Instructions to follow. Your answer should be the lines of the data below that contain "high".

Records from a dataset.
● ● ● ● ● ● ●

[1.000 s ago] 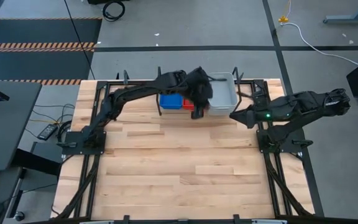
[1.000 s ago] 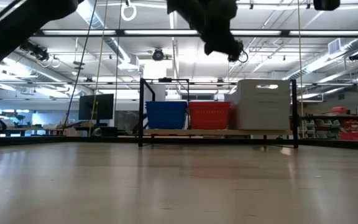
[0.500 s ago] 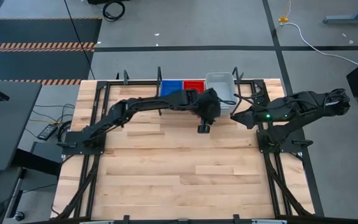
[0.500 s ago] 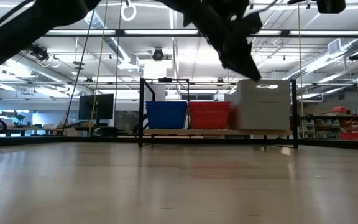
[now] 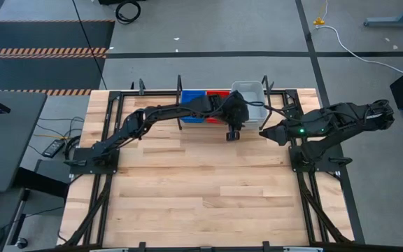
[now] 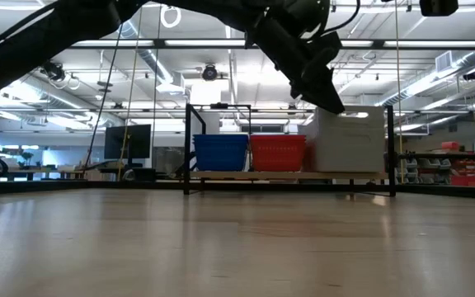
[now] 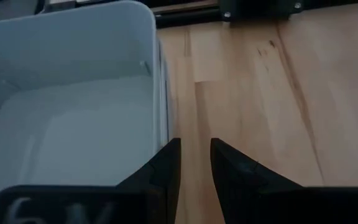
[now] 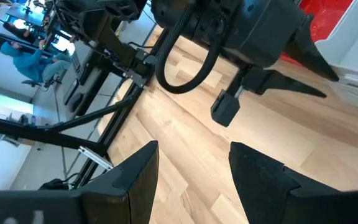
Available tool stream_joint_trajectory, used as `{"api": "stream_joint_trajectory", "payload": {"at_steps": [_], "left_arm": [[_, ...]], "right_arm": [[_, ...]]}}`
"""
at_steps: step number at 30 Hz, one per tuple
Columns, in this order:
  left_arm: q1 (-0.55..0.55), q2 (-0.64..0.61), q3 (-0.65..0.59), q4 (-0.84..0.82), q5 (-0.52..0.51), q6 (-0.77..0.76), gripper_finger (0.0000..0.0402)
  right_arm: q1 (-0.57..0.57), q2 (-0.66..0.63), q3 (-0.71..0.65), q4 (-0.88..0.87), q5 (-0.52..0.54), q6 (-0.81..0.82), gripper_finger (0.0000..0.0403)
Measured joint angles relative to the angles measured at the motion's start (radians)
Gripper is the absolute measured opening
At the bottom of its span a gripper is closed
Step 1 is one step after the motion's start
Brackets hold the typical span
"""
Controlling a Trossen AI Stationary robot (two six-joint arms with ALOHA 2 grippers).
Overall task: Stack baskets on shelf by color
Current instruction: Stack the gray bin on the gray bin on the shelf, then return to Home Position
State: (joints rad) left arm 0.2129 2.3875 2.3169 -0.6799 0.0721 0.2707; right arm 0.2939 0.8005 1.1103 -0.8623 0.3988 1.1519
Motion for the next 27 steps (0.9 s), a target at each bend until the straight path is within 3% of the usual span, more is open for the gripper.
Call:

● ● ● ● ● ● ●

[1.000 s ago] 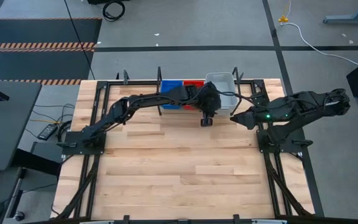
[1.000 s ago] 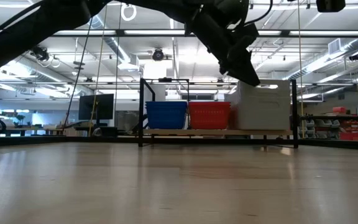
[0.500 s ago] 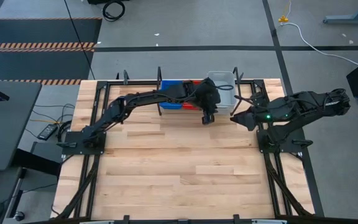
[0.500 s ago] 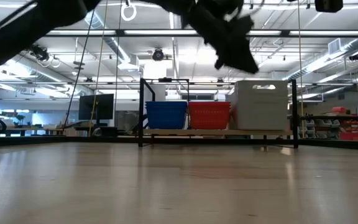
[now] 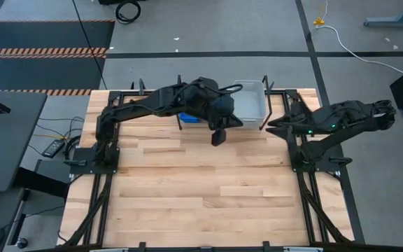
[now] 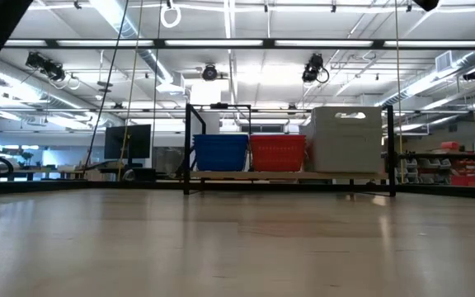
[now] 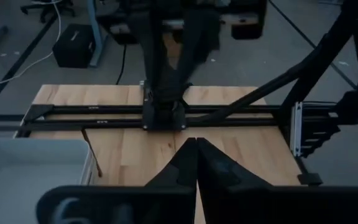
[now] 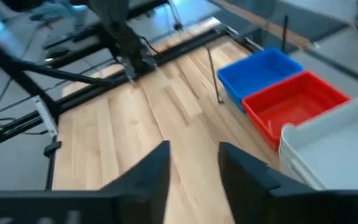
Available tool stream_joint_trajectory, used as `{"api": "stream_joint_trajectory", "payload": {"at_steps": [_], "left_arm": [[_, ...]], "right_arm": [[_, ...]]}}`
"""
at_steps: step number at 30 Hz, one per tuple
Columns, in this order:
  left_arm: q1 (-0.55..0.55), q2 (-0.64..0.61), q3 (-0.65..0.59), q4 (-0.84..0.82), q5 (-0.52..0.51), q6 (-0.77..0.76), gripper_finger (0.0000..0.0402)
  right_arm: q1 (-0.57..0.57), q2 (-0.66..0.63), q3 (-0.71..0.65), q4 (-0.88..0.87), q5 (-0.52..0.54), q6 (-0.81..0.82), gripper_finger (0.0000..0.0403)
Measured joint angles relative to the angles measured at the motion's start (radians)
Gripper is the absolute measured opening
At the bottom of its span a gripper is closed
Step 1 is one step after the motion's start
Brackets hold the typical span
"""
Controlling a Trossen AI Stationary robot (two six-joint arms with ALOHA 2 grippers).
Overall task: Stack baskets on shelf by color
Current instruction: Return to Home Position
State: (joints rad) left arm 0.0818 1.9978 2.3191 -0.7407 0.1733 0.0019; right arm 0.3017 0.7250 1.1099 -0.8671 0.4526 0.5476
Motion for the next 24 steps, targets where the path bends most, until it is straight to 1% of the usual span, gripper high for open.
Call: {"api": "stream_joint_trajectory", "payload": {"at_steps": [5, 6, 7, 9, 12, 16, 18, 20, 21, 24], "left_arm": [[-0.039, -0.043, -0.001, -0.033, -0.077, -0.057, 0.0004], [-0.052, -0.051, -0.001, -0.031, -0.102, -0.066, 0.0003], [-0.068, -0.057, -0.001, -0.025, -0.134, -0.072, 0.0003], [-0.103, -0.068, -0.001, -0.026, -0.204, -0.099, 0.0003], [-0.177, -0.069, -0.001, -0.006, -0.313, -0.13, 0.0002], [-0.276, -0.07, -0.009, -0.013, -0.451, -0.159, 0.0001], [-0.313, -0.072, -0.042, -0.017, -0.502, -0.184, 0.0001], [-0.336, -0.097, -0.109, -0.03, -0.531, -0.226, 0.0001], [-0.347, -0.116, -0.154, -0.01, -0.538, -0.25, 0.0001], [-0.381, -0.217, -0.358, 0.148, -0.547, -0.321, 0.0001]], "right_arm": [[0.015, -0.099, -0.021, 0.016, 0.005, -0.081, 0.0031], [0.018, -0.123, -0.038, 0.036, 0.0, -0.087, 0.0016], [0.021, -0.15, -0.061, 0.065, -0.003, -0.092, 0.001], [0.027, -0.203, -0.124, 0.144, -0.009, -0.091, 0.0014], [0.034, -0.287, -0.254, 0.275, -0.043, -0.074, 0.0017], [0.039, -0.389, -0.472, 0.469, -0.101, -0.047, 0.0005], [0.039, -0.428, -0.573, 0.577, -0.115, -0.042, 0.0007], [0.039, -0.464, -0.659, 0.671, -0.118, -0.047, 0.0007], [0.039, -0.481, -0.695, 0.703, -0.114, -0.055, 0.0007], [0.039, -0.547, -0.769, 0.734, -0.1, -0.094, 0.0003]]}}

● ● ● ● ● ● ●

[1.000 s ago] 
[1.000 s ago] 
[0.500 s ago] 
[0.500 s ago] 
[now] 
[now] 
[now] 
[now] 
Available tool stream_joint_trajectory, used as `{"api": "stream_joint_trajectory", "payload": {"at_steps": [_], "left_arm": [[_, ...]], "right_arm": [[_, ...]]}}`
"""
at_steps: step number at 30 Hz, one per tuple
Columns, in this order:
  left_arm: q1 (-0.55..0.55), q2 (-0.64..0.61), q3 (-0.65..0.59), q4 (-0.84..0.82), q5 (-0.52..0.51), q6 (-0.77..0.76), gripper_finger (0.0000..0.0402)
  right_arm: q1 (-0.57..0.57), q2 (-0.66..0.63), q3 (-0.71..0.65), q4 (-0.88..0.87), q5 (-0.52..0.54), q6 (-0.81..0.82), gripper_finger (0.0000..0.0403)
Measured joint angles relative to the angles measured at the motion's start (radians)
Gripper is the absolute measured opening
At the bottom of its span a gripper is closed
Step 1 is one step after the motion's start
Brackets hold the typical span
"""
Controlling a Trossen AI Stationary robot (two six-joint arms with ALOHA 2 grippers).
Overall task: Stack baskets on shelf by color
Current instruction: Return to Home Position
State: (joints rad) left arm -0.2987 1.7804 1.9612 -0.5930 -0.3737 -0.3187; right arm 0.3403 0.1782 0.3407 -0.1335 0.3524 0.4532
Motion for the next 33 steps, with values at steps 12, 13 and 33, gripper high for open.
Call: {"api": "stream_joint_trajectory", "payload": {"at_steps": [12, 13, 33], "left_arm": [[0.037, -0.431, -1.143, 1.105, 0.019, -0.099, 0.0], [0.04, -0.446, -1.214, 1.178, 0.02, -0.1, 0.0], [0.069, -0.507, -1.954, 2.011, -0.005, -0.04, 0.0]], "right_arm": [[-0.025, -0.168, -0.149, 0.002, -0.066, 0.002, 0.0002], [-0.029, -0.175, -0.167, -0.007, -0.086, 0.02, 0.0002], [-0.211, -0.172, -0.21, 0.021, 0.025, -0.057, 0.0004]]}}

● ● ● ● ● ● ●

Answer below.
Motion for the next 24 steps, targets where the path bends most, until it is straight to 1% of the usual span, gripper high for open.
Motion for the next 33 steps, with values at steps 12, 13 and 33, gripper high for open.

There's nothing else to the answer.